Un corps identifié après cinq mois de recherches
L’autopsie et les analyses ADN ont confirmé l’identité du corps retrouvé samedi dernier dans une zone forestière de Doizieux, dans le massif du Pilat (Loire). Il s’agit de Christophe Barbereau, 44 ans, professeur de philosophie au lycée Ella Fitzgerald de Saint-Romain-en-Gal (Rhône), disparu depuis le 11 mai rapporte Lyon Mag.
La découverte a été faite par un chasseur. Non loin, les enquêteurs avaient retrouvé sa moto, abandonnée quelques jours plus tôt.
Un enseignant disparu dans un contexte judiciaire sensible
Avant sa disparition, Christophe Barbereau était visé par deux plaintes pour viol et agression sexuelle sur mineur, déposées dans les départements du Loir-et-Cher et d’Eure-et-Loir. Les faits dénoncés remonteraient à plus de quinze ans, à l’époque où il exerçait comme professeur de judo dans le centre de la France.
L’une des plaignantes, aujourd’hui âgée de 30 ans, affirme avoir été agressée sexuellement dès l’âge de 14 ans. Une enquête judiciaire était en cours au moment de sa disparition.

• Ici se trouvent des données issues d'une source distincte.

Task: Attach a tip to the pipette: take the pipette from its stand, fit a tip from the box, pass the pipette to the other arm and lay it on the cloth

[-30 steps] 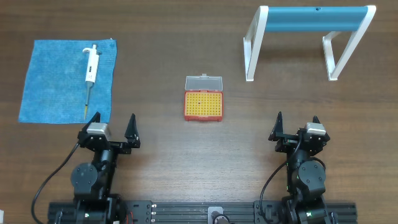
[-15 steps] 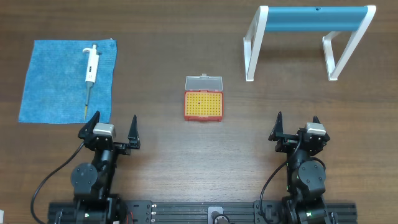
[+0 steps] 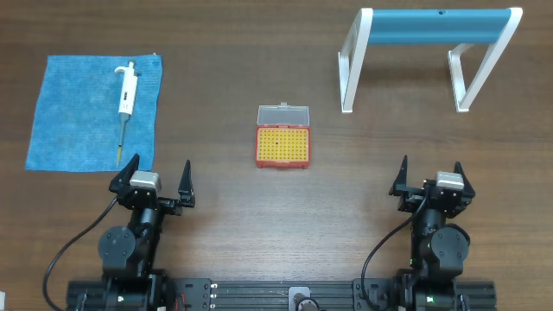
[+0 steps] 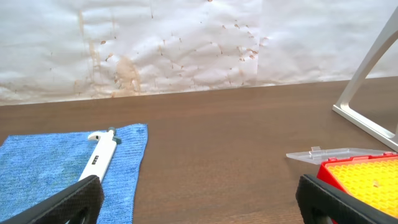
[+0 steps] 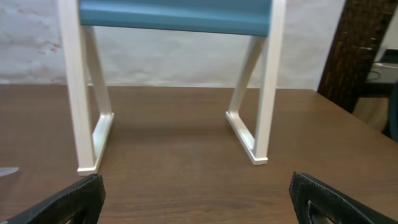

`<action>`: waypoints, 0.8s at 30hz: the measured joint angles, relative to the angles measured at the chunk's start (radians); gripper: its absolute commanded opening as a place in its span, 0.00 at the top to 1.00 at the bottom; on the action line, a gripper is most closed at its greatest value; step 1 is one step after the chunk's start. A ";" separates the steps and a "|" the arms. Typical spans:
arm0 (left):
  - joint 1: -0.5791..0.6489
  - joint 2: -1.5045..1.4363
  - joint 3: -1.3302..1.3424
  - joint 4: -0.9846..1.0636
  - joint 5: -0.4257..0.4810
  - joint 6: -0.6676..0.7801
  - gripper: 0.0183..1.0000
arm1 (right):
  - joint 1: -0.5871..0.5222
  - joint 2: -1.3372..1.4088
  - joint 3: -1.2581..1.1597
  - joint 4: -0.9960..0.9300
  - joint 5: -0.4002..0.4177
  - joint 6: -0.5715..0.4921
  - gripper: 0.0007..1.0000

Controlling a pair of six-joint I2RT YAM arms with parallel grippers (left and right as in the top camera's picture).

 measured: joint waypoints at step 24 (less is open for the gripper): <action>0.000 0.000 0.000 0.000 0.000 0.000 0.00 | 0.055 0.000 0.000 -0.004 -0.083 -0.010 0.03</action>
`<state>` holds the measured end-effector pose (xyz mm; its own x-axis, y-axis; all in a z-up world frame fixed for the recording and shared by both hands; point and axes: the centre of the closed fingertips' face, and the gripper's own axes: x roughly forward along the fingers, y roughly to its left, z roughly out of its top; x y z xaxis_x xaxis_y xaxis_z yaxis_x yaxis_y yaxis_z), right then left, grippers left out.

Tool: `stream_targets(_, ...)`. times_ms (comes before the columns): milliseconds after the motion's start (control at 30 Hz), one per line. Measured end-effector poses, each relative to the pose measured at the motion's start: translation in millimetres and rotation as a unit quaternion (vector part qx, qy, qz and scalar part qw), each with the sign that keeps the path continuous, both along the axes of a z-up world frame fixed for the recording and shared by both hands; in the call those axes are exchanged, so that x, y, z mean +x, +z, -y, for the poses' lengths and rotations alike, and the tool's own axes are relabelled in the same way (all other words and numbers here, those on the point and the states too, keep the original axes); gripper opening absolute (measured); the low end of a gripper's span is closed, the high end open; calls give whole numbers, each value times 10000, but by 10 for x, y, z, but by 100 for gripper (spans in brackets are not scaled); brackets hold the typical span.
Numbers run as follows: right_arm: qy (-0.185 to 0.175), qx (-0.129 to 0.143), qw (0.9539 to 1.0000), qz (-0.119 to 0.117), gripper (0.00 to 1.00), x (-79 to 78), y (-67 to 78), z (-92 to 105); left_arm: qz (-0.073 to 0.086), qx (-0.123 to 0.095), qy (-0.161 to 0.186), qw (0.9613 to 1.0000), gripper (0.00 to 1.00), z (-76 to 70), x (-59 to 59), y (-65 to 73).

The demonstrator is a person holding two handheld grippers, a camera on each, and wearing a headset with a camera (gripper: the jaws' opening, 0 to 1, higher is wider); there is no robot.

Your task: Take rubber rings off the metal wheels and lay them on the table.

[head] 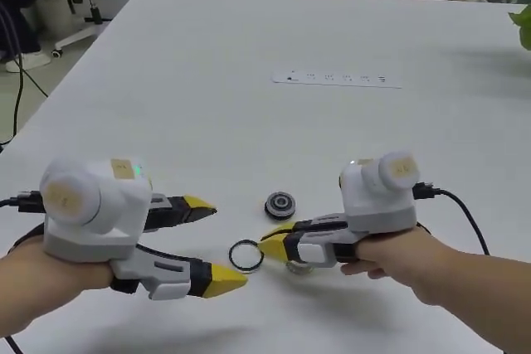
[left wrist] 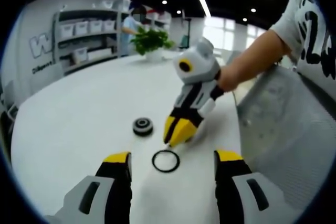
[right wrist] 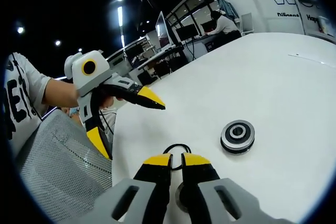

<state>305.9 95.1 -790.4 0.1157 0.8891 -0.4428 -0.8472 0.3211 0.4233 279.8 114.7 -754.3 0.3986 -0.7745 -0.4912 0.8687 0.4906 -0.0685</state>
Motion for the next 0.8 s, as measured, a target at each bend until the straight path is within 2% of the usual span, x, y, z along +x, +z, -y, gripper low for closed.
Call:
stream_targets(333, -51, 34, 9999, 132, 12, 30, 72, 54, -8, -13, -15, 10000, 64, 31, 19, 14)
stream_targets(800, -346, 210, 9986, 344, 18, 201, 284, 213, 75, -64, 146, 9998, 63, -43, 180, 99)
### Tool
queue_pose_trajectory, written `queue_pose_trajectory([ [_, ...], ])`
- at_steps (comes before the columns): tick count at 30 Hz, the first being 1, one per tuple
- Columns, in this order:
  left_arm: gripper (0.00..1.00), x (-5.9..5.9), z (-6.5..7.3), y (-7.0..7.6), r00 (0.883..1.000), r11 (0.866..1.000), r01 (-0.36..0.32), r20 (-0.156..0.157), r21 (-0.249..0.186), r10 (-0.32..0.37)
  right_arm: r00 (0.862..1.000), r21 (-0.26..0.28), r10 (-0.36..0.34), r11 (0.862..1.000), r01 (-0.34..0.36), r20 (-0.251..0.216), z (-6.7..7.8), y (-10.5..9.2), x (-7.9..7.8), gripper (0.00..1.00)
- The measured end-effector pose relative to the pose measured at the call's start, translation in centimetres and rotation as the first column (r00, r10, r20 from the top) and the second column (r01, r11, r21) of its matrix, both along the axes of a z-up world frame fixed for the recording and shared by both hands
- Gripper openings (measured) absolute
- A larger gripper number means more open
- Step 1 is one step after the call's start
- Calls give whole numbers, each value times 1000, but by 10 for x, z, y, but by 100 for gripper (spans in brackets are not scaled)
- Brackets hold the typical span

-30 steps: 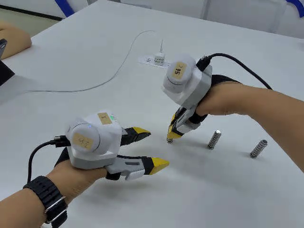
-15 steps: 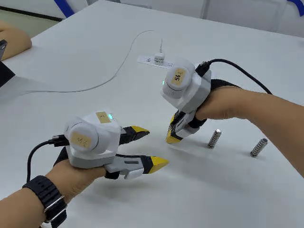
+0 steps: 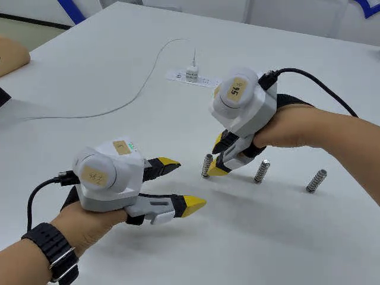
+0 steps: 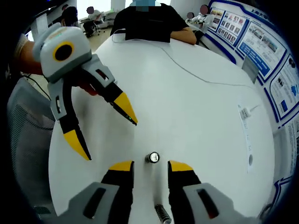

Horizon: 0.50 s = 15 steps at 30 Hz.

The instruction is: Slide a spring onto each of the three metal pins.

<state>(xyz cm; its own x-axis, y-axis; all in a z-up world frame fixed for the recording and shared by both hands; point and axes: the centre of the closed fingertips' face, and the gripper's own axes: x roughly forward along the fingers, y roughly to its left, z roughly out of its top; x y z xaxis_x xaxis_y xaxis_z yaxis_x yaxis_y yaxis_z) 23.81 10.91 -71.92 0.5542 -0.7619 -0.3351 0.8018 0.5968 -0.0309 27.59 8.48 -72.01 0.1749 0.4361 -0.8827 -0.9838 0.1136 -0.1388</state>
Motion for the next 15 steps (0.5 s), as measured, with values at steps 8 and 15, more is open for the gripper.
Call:
queue_pose_trajectory([
  [8,56,1,2,0,1000,1000,-4,3,0,4,999,82,-45,996,43,19,14,-8,-4,31],
  [15,57,1,4,-2,1000,1000,-3,5,2,3,996,127,-78,989,72,41,21,-23,-5,33],
])
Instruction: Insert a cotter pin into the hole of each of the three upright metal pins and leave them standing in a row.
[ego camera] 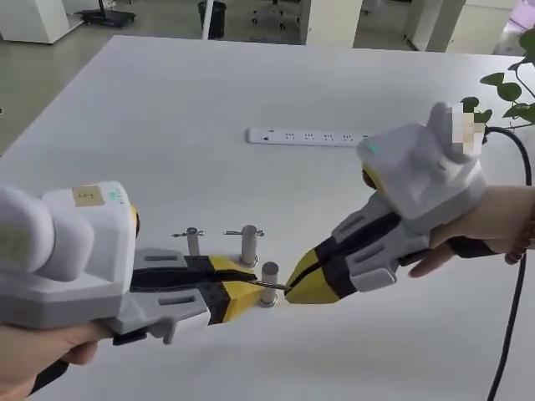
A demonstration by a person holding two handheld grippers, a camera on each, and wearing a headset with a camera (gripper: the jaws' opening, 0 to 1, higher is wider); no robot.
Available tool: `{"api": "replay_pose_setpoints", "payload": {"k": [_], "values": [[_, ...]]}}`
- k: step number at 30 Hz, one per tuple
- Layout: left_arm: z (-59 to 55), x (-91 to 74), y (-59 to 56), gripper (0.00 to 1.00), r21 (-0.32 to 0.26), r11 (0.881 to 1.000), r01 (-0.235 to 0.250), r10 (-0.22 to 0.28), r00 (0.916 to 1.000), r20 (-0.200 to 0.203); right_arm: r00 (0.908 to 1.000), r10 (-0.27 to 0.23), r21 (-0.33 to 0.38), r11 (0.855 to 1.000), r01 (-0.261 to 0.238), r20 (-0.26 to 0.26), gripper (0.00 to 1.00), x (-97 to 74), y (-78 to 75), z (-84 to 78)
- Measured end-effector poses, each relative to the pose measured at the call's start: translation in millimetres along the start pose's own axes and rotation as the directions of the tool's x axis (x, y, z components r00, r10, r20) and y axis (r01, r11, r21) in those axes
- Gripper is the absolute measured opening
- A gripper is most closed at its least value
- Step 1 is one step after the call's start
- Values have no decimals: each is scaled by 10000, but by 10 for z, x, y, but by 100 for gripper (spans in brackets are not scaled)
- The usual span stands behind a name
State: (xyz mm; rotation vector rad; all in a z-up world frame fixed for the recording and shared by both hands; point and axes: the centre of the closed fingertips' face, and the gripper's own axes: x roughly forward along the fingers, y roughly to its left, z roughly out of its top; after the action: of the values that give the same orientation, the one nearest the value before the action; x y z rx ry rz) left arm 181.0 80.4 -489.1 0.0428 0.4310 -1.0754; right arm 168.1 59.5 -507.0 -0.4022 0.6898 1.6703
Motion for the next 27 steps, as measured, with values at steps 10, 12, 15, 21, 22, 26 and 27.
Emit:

Lettre d’adieu et disparition soudaine
Le 11 mai, l’enseignant avait quitté son domicile en laissant une lettre d’adieu destinée à ses proches, ainsi qu’un message d’encouragement à ses élèves en pleine préparation du baccalauréat. Depuis ce jour, aucune activité bancaire ni signal téléphonique n’avait été relevée.
Selon les premiers éléments de l’enquête, son dernier achat connu avait été effectué dans un magasin de bricolage à Vienne : une corde et du ruban adhésif, laissant supposer une intention suicidaire.
La fin d’une disparition, mais pas celle des procédures
L’identification du corps met un terme aux recherches mais pas aux procédures judiciaires. Les enquêtes liées aux plaintes déposées devraient se poursuivre dans le cadre de la justice, notamment pour établir les circonstances de son décès et déterminer s’il s’agit d’un suicide, comme le laissaient penser certains éléments.
Une affaire qui interpelle l’opinion publique
Cette disparition, survenue dans un contexte d’accusations graves, avait suscité de nombreuses réactions dans la communauté éducative. L’identification du corps met fin à plusieurs mois d’incertitude mais soulève désormais des questions sur la suite judiciaire et l’accompagnement des victimes présumées.